Skip to main content

FastAPI Celery Integration

Introduction

When building web applications with FastAPI, you may encounter scenarios where certain operations take too long to complete during an HTTP request lifecycle. These could be tasks like sending emails, processing large files, or performing complex computations. While FastAPI includes a built-in background tasks system, it's limited for more complex scenarios.

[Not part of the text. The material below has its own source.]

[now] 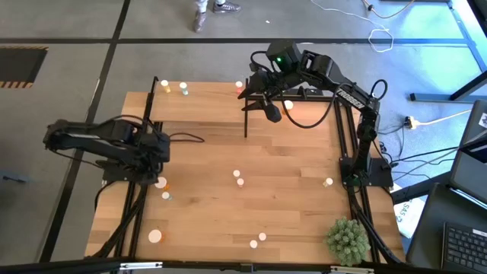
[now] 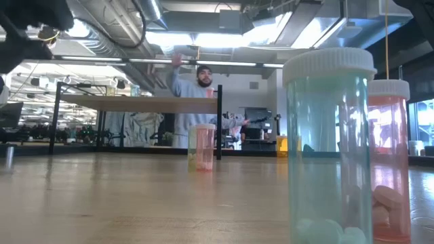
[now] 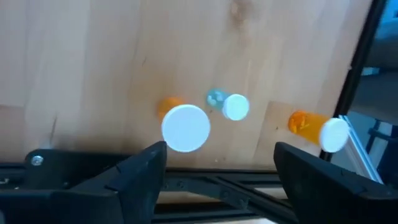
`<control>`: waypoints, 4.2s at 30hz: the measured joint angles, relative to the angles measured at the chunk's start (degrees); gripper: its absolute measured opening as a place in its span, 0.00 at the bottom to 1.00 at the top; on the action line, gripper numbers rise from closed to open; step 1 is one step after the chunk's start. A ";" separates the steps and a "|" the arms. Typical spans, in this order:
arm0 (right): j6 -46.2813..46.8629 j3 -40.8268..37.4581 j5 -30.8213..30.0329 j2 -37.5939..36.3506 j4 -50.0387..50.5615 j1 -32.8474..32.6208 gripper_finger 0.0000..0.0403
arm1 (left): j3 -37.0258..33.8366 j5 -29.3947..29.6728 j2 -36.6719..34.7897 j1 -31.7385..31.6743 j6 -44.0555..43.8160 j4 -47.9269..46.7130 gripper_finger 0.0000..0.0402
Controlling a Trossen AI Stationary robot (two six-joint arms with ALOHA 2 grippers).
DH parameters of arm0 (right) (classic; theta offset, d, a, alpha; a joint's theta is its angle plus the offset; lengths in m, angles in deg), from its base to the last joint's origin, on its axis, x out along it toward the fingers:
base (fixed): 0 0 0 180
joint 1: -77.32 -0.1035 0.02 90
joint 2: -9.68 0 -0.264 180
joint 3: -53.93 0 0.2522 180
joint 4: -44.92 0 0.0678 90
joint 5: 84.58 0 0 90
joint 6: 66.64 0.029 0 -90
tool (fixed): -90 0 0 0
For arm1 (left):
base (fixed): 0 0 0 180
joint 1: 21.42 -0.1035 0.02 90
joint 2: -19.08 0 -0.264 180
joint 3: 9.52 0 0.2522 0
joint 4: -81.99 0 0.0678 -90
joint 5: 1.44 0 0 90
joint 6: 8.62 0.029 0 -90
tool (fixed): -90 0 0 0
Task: Pick and place medicine bottles onto shelf by color
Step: Put the middle left big orange pill bottle on the shelf
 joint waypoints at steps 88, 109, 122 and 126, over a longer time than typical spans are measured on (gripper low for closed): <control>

Celery is a distributed task queue that can handle these long-running processes outside of your web application's request-response cycle. In this tutorial, we'll learn how to integrate Celery with FastAPI to create a robust system for handling background tasks.

What is Celery?

Celery is an asynchronous task queue/job queue based on distributed message passing. It focuses on real-time operations but also supports scheduling. Celery is used to run tasks in the background, outside the HTTP request-response cycle.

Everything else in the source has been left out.